Liar
Why do people insist on lying to me?
I always find out, but you think I don't see.
If we are such good friends, is it so hard to act like it?
I find out that what you tell them and me is nothing more than sh*t.
If I sound angry, maybe it's because I am.
I thought you were a real friend; one that gave a d*mn.
Everyone is only out for themselves.
I learned that long ago, but tried again, was only fooling myself.
You tell me to trust you with my deepest secrets.
I am glad I never did, I would have another regret.
I never said I wanted to be such good friends;
It was you idea; why say it, if you're going to lie in the end.
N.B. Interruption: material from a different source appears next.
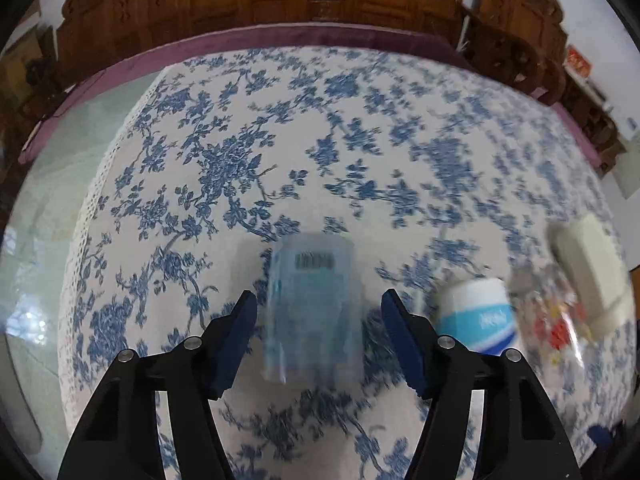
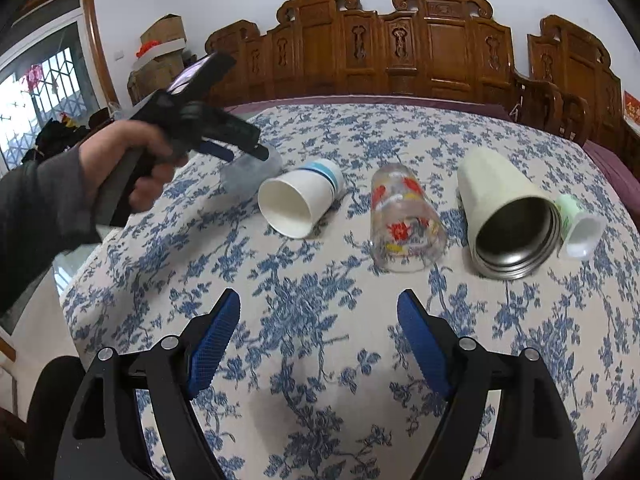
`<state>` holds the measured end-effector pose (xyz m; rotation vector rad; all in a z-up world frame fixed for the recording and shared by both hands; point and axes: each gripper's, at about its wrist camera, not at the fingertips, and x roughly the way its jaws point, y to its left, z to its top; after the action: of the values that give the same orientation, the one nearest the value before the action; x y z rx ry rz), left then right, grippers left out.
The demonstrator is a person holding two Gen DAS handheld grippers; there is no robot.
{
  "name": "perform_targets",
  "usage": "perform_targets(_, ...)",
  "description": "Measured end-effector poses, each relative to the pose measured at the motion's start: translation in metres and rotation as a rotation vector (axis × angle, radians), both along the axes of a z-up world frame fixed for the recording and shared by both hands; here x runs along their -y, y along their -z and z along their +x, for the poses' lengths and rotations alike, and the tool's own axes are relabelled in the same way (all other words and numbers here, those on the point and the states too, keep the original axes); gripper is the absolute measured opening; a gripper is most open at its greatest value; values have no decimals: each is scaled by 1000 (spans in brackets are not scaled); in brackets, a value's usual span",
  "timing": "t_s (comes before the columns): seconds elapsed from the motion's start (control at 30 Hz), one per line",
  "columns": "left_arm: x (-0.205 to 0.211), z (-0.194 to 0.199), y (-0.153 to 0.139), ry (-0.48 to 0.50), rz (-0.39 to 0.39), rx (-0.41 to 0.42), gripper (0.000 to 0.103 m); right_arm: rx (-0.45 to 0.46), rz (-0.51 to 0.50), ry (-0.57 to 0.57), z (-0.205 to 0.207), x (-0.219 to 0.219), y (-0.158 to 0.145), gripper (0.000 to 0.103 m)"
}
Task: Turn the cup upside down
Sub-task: 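Close the left gripper around the clear cup and lift it, then carry the clear cup toward the right gripper while the right gripper closes on it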
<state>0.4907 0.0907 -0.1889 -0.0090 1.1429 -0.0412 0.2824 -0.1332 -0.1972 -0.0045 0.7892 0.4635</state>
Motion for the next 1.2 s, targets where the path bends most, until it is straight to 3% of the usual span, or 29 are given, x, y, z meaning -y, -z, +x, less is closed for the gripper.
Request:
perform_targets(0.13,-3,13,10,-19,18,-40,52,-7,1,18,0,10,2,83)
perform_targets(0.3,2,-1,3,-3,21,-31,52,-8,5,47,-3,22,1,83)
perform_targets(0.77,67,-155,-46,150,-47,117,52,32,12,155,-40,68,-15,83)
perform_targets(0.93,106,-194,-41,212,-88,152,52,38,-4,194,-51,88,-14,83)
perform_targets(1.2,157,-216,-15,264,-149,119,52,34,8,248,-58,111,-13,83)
I'll keep what I found out, quietly in my brain,
Waiting for the day I snap, from bearing too much pain.
Til then, I'll smile, talk to you, act like it's all OK.
But hey, I can lie as good as you; you'll find out one day.
I am so truthful and loyal, until your lies I find out.
That's when I start my lying bout.
Why must people provoke me, is there an invisible sign?
One that says "Lie to her, she enjoys it" in bright letters over her eyes.
Has there been anyone who hasn't lied?
I try thinking of one, but can't, and sitting here I sigh.
I have been told lies in one form or another -
By parents and "friends, by associates and lovers.
Why do I try when it's only me who looks out for my well being.
I can only depend on me is what I am clearly seeing.
In a way I am not really all that surprised.
You like to fit your needs, when something better has arrived.
Should I give up? Or is there really a light at the end of the tunnel?
Cause right now my head is spinning as if it were in a funnel.
If you read this, does this poem hit home?
Are you one of those who know me, and your true colors have shone?
I am sure one person may think it's only about him,
But it's not - there is one person who hasn't lied to me yet.
That is only because we have just met!